Vivir sola tiene otros inconvenientes. Que se te meta un mugrecito en el ojo en medio de la noche se convierte en toda una pesadilla si descubres que el gotero de lágrimas está vacío y no tienes a nadie que te sople. He llegado al extremo de lavarme el ojo bajo el chorro de agua, conteniendo la tentación de sacármelo para hacerle una limpieza ocular completa.
Otro problema es mover objetos pesados, pues algunos son más fáciles de correr entre dos. Las bibliotecas son un desafío tan grande para mí como la cama y el cajonero. Pero no me dejo amedrentar por esos objetos enormes que parecen mirarme con ojos desafiantes. Puede que tenga que desocuparlos o desarmarlos, pero no se escapan de mi dominio. Sin embargo, algunas veces el sentimiento de soledad no viene de mí, sino de las personas que me ven sola.

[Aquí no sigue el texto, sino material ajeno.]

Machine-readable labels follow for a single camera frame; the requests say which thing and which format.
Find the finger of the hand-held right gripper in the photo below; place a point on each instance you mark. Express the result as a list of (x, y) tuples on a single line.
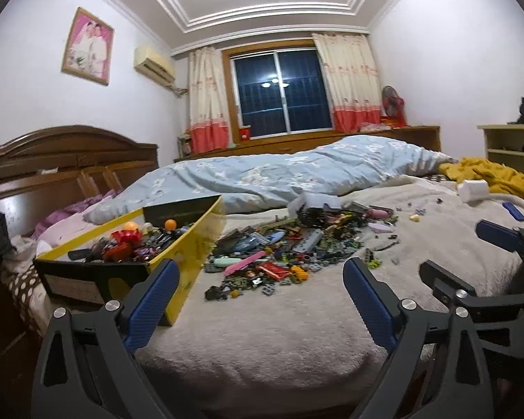
[(498, 233), (441, 279)]

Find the red standing fan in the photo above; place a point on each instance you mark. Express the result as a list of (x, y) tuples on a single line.
[(392, 100)]

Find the dark wooden headboard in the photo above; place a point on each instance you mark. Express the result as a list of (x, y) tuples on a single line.
[(48, 148)]

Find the pink oval case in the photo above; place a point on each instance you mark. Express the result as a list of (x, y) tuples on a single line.
[(377, 213)]

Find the cream curtain with red hem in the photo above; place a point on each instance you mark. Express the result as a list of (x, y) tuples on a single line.
[(205, 96), (349, 78)]

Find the cream air conditioner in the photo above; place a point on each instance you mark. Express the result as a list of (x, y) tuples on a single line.
[(155, 65)]

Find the pink framed wall photo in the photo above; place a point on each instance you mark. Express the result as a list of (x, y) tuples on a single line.
[(87, 46)]

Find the pink flat stick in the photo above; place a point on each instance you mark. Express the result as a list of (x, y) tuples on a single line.
[(244, 263)]

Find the mint green tube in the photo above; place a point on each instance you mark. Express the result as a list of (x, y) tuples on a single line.
[(223, 262)]

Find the white tissue roll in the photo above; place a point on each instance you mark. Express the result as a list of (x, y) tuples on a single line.
[(474, 190)]

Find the small red box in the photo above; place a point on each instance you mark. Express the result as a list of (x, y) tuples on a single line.
[(245, 133)]

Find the black toy frame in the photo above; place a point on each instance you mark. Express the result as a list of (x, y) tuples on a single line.
[(312, 216)]

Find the red packet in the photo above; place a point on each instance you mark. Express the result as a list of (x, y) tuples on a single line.
[(276, 270)]

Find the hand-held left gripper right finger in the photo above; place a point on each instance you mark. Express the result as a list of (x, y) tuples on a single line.
[(367, 297)]

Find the brown polka dot sheet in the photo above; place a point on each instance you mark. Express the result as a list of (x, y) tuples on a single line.
[(22, 288)]

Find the cream shelf cabinet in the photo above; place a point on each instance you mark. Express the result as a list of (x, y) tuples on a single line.
[(506, 133)]

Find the pile of toy bricks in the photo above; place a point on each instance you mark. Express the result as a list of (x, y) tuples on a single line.
[(288, 244)]

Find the light blue floral duvet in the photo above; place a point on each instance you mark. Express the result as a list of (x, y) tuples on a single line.
[(266, 174)]

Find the mustard yellow blanket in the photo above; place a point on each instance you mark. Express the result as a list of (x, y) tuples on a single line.
[(506, 174)]

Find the yellow cardboard box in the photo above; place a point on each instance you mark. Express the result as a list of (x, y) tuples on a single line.
[(192, 248)]

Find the dark wooden nightstand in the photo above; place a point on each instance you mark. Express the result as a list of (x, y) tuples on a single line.
[(4, 349)]

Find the lavender oval case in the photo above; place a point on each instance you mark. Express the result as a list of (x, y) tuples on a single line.
[(380, 227)]

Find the red toy figure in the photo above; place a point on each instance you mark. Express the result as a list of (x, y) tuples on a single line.
[(126, 239)]

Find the blue flat stick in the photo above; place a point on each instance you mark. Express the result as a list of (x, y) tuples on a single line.
[(514, 211)]

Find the wooden framed window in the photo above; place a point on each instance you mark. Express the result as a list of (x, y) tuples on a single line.
[(262, 96)]

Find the orange ball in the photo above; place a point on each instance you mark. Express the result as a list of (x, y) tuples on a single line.
[(131, 226), (171, 224)]

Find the orange toy block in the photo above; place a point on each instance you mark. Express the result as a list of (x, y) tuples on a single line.
[(299, 274)]

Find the pink and purple pillow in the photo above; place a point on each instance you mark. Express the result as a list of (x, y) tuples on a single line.
[(65, 222)]

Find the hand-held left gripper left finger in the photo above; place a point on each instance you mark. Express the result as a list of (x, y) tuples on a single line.
[(153, 297)]

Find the long grey toy hull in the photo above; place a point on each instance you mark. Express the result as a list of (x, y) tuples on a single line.
[(309, 241)]

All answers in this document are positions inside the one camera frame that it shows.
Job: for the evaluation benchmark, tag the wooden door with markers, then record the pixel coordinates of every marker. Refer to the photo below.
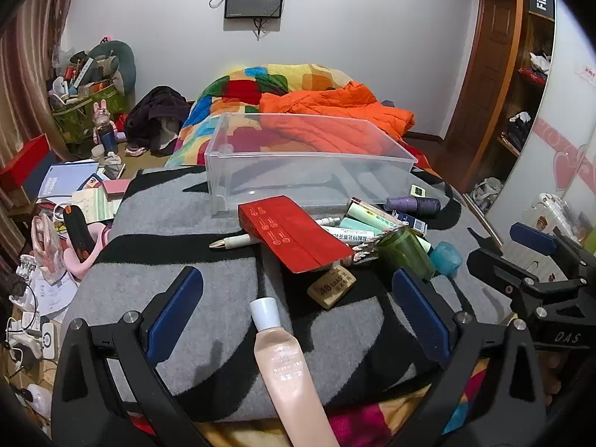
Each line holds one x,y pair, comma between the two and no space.
489,79

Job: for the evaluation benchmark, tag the purple thread spool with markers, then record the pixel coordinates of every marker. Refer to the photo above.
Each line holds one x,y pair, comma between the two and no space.
412,206

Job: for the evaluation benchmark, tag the dark blue small box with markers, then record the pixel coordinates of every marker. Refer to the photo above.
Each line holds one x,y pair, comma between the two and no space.
409,222

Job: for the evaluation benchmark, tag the red cardboard box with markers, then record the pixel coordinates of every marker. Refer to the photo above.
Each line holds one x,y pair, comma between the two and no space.
23,163

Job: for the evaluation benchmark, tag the pink tube with white cap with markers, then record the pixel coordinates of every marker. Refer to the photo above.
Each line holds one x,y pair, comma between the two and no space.
288,372

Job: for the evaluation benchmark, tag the dark tablet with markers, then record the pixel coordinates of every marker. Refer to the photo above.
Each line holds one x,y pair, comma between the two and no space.
115,169

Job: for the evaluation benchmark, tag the grey neck pillow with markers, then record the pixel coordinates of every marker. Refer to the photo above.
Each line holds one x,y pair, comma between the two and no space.
116,56

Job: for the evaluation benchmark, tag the clear plastic storage box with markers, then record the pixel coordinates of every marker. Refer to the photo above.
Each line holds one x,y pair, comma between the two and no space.
307,167

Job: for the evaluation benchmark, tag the white pen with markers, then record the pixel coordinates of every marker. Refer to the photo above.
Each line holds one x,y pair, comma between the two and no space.
237,241

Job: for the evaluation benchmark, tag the black box with white letters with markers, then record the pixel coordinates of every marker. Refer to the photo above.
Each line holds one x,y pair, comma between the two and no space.
541,0

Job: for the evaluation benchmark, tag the white printed tube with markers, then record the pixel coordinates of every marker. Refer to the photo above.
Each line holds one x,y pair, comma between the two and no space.
347,235

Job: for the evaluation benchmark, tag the pink notebook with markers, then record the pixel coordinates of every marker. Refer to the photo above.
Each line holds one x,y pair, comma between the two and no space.
116,187

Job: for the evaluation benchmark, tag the striped curtain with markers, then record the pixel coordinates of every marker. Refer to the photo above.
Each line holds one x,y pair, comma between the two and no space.
23,79

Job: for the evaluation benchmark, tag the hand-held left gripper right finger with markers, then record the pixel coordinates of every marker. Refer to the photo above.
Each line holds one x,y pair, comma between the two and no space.
421,316

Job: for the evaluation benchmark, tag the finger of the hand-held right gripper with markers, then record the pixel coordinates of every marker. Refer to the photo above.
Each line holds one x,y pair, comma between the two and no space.
533,238
493,267

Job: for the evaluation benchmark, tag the blue notebook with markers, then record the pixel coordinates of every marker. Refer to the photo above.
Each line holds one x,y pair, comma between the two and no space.
65,179

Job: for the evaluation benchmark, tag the pink rabbit toy bottle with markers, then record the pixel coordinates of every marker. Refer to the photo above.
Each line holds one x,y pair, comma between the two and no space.
105,123

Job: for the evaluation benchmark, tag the person's right hand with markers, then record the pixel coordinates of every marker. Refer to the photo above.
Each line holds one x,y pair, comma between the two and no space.
554,377

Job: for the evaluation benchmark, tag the pink handheld fan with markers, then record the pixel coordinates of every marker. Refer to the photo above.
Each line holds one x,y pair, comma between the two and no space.
46,247

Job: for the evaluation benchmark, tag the sliding door with heart print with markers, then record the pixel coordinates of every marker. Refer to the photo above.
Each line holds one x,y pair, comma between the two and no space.
563,125

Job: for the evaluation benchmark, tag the white power strip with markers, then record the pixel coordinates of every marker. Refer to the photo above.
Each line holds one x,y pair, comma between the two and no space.
44,340

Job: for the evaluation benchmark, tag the wooden wardrobe shelf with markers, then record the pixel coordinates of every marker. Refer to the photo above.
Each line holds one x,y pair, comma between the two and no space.
531,84

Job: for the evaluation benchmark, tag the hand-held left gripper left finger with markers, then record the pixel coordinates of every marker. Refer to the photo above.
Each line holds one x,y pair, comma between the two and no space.
177,316

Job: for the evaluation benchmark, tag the green glass jar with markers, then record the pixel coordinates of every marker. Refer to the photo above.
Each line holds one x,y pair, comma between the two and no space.
405,254

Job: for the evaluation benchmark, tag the orange puffer jacket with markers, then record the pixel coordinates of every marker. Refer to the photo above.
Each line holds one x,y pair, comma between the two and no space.
335,107

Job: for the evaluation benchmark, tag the green storage bag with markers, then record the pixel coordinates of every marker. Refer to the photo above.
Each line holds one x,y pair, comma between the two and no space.
88,116

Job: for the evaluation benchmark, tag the small wall monitor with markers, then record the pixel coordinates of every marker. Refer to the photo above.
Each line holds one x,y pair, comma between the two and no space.
254,0

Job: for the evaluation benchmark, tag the black and orange tool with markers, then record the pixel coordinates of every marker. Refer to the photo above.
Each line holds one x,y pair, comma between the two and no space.
80,233

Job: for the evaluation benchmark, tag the dark clothing pile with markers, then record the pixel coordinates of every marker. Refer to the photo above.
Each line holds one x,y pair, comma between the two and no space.
153,111

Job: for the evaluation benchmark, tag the teal round container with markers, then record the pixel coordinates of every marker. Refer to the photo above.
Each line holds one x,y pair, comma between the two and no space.
446,260

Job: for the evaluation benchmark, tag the green and white booklet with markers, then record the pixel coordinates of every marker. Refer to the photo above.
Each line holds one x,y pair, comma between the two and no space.
95,205

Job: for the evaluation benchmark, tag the colourful patchwork blanket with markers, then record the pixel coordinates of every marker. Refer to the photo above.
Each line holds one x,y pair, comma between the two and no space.
223,102

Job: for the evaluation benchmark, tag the white paper sheets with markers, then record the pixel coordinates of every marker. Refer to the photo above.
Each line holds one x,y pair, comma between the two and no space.
56,293

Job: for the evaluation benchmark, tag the wooden block eraser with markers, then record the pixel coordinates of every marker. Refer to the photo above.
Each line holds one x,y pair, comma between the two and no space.
331,286

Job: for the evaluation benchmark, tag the grey and black blanket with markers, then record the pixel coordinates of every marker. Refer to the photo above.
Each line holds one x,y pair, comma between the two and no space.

Recuerdo que un domingo estaba subiendo el mercado (vivo en un tercer piso) y me crucé con una pareja. No me ofrecieron ayuda, pero, en cambio, escuché que él le decía a ella “y sola”. Entonces recordé una frase que escuché cuando era adolescente. Mi madre, mi hermana y yo subíamos un trasteo. En aquella ocasión nos topamos con un anciano y la que debía ser su esposa. Alcancé a oír que él le decía a ella “y solas”. Éramos tres mujeres y, sin embargo, para él estábamos solas. ¿Acaso lo que nos hacía falta era un hombre? Estuve a punto de gritarle “¡no estamos solas!, ¡no necesitamos ningún hombre!”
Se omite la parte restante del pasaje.